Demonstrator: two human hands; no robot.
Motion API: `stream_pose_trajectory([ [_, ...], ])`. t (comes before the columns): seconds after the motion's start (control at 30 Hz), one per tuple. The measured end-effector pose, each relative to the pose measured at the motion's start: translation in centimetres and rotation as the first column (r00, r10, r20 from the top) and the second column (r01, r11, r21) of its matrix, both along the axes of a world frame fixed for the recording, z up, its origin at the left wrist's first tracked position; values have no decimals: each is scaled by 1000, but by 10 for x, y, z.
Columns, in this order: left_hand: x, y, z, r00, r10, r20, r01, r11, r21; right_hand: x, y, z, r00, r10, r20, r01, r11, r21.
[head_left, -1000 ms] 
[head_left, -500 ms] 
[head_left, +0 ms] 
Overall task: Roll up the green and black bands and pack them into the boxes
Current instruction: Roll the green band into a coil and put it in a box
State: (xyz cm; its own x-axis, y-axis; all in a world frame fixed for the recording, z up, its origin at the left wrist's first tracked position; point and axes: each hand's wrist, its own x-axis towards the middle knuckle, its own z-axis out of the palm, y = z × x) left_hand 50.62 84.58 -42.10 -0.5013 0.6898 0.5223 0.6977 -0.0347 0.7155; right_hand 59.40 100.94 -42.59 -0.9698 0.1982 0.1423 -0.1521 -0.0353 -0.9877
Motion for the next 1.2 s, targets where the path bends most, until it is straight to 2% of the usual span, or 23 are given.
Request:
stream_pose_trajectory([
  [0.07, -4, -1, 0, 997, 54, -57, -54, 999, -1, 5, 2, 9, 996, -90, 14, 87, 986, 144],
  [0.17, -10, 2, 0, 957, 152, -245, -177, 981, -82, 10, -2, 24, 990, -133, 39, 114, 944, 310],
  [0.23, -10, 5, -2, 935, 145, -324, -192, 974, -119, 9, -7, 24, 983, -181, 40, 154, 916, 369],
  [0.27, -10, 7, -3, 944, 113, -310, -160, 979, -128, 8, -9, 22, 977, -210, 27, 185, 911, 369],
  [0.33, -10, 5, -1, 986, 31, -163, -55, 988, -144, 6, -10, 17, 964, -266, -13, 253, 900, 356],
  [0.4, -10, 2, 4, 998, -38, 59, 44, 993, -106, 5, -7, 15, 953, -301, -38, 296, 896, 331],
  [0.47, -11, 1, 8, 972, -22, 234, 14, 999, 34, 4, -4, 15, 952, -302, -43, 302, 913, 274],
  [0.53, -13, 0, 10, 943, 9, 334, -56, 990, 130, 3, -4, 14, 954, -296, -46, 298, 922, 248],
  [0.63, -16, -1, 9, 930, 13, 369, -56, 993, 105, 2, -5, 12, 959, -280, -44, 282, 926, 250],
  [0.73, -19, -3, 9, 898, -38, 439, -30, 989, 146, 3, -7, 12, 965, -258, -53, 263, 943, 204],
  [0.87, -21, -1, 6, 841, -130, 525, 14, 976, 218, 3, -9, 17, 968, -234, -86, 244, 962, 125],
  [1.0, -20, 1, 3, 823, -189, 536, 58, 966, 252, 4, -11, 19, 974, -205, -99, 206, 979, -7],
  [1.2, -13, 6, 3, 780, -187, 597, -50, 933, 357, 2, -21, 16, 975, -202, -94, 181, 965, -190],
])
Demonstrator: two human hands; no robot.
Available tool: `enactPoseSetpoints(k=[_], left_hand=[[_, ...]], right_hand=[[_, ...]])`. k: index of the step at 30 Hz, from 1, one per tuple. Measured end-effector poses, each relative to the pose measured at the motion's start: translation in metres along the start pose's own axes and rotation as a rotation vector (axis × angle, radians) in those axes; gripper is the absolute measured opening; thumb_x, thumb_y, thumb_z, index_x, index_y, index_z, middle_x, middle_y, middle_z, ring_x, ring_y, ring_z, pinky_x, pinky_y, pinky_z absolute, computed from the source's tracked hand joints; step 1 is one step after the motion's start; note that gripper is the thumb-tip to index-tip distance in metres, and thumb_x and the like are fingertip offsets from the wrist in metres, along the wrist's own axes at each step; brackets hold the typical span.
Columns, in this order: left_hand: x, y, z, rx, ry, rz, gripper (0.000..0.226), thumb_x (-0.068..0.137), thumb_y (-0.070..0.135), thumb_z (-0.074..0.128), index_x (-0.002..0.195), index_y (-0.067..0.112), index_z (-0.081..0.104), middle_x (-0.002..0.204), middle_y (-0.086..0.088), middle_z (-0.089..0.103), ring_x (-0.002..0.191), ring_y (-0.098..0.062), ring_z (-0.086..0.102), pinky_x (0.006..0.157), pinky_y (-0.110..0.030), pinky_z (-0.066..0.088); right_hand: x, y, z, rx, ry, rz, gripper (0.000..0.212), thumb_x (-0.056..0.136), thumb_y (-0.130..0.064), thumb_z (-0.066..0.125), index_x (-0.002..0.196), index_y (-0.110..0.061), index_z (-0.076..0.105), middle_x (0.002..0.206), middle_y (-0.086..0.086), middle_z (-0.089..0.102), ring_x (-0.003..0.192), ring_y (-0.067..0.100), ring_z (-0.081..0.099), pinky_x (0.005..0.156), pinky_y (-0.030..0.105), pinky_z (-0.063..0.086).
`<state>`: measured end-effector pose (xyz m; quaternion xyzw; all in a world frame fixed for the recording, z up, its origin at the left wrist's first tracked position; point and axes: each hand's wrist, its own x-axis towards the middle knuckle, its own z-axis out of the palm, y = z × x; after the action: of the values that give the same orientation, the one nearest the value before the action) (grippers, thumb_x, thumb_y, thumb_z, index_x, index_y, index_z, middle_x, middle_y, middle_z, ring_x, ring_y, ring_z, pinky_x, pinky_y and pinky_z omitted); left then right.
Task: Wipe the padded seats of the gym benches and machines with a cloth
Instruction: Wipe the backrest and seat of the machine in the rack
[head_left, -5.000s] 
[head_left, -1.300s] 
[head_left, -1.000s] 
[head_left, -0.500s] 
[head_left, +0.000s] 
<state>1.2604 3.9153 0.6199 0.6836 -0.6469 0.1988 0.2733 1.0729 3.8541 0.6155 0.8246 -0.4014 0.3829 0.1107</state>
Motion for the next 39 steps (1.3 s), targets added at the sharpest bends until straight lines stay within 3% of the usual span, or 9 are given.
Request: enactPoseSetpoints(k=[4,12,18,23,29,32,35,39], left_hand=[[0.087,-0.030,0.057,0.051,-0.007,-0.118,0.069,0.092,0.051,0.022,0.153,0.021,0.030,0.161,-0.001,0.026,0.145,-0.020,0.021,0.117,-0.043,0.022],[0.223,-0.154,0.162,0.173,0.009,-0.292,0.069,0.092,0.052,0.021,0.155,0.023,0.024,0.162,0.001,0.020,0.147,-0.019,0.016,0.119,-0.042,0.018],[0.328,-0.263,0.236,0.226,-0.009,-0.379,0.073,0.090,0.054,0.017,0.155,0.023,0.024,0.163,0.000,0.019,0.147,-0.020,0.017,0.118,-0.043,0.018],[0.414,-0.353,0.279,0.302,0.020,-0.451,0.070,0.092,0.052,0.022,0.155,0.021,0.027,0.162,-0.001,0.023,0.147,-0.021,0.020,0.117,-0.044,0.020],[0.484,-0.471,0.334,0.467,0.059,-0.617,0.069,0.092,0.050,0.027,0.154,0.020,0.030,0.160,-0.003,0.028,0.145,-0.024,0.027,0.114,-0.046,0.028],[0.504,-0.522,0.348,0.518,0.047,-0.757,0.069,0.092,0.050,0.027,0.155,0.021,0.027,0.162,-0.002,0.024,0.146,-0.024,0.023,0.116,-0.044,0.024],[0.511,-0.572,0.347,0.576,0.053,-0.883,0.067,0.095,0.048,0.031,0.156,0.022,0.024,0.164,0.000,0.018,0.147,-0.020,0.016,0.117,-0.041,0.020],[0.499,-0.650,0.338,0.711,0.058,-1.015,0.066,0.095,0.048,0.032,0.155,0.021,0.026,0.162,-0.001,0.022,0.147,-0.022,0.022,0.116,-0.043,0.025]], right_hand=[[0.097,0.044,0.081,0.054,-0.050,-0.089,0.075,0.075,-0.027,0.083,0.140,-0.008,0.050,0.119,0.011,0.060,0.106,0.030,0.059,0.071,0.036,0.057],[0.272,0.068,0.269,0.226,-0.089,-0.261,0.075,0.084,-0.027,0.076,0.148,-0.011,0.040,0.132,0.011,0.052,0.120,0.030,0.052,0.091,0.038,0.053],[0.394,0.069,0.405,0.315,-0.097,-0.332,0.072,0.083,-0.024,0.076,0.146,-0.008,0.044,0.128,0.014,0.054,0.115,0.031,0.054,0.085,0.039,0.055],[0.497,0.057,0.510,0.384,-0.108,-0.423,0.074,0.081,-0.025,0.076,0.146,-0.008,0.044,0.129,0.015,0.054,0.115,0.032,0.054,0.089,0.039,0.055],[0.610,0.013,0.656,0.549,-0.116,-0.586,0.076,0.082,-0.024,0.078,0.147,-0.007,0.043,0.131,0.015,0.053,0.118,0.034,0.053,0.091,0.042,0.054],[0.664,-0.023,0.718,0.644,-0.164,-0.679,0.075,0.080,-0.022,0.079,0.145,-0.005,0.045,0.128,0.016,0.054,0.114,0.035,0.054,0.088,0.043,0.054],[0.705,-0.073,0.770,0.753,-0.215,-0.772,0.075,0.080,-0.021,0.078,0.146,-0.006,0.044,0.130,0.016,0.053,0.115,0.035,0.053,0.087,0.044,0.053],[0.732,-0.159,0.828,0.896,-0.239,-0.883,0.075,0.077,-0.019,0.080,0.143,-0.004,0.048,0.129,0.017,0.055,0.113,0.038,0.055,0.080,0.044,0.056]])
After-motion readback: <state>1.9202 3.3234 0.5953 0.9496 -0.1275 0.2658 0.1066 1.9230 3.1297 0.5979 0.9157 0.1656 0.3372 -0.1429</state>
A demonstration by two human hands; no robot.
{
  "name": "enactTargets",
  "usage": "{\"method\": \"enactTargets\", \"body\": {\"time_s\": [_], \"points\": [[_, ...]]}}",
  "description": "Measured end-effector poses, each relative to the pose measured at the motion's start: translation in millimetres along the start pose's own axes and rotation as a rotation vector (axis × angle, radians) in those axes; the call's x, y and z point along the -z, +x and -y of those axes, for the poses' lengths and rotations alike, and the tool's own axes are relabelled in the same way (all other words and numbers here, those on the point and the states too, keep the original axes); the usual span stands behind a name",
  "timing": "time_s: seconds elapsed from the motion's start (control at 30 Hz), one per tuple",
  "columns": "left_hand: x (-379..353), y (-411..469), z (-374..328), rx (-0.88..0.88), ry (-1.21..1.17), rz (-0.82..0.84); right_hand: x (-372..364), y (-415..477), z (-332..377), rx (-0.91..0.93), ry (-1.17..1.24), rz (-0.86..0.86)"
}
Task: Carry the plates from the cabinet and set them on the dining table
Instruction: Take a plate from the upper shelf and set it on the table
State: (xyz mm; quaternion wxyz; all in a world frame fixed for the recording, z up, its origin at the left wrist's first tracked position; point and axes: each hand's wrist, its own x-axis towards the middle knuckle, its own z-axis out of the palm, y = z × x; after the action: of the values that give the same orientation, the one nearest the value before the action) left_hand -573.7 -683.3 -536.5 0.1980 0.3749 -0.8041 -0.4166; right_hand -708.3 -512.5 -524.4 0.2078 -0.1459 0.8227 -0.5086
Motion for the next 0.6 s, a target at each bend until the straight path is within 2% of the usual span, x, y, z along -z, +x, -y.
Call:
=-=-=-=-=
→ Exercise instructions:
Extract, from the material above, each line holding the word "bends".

→ Task answer:
Motion for the next 1.2 s, targets where the path bends most, until it is straight to 2% of the usual span, or 23 are given.
Motion for the next 39 steps (1.3 s), targets added at the sharpest bends until straight lines stay within 3% of the usual span, or 9 are given.

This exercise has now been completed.